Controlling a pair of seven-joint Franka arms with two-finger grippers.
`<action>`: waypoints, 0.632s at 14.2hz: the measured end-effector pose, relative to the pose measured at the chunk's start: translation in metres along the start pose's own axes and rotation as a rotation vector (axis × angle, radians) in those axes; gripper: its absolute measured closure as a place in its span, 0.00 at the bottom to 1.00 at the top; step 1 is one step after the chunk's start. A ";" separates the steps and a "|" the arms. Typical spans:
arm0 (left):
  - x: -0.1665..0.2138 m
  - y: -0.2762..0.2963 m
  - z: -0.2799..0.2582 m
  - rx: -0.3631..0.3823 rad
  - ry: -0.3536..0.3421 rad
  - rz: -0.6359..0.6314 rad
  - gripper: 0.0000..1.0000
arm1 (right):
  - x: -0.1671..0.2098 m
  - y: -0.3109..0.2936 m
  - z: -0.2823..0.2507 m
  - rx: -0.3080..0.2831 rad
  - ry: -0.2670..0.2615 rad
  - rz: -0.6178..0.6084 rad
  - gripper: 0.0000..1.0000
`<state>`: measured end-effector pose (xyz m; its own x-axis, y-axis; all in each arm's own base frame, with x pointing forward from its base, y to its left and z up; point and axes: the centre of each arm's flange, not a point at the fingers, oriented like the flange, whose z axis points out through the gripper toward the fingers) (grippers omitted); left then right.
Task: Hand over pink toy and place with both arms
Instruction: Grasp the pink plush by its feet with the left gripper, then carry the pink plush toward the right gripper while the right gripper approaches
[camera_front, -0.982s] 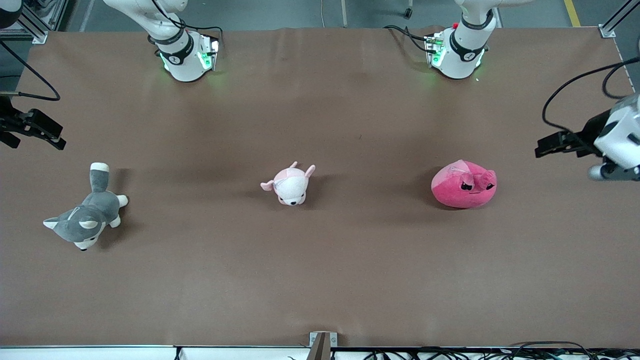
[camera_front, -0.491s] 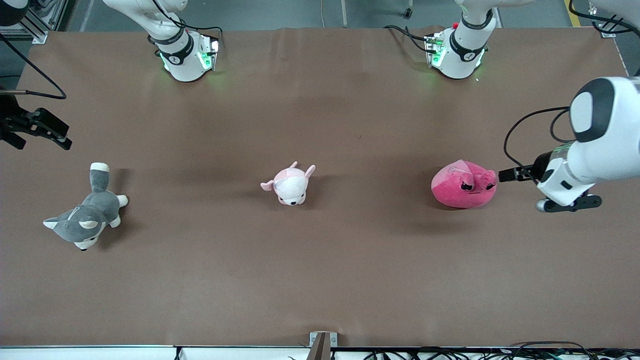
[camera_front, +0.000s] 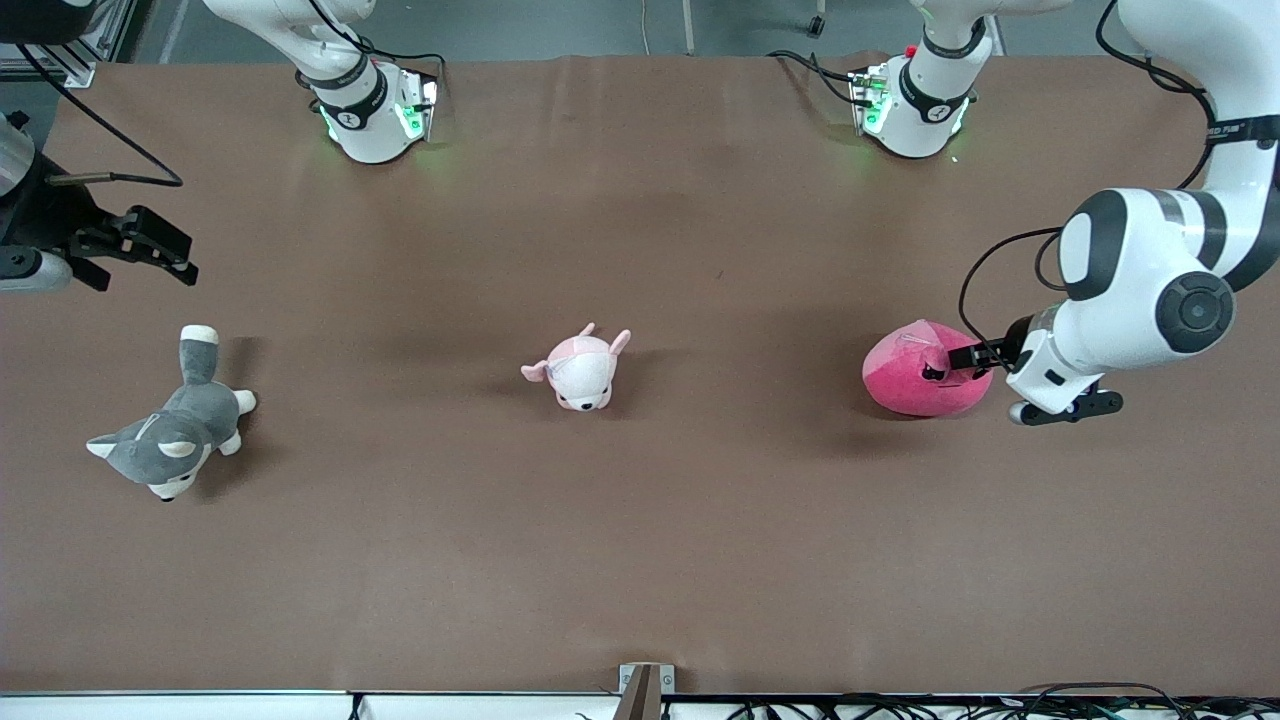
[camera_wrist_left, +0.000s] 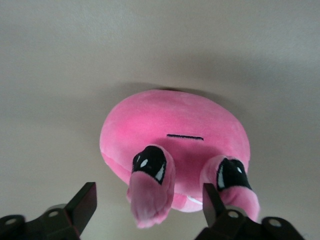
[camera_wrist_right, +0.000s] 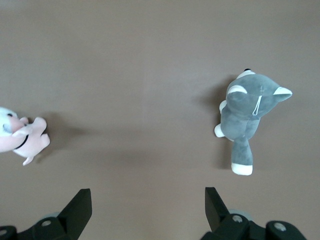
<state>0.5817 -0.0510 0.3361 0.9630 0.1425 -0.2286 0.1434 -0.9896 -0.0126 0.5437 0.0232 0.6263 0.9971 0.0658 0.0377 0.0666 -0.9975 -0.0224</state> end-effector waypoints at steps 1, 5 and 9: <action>-0.001 -0.001 0.005 0.000 -0.002 -0.001 0.20 | 0.000 -0.002 -0.003 0.001 0.000 -0.022 0.00; 0.001 -0.003 0.007 -0.003 0.009 -0.005 0.48 | -0.002 -0.003 -0.005 0.003 -0.005 -0.108 0.00; 0.004 -0.002 0.001 -0.008 0.030 -0.030 0.84 | -0.002 -0.021 -0.006 0.012 -0.004 -0.154 0.00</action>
<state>0.5848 -0.0482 0.3338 0.9648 0.1723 -0.1988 0.1737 -0.9847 -0.0110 0.5406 0.0435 0.6329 0.9751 0.2184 0.0375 0.2195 -0.9752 -0.0282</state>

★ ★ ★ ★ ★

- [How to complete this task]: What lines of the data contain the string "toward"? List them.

- [Result for this task]:
`<state>`: measured end-effector pose (xyz m; its own x-axis, y-axis; all in each arm's own base frame, with x pointing forward from its base, y to its left and z up; point and axes: the centre of each arm's flange, not a point at the fingers, oriented like the flange, whose z axis points out through the gripper toward the fingers) (grippers omitted); left then right.
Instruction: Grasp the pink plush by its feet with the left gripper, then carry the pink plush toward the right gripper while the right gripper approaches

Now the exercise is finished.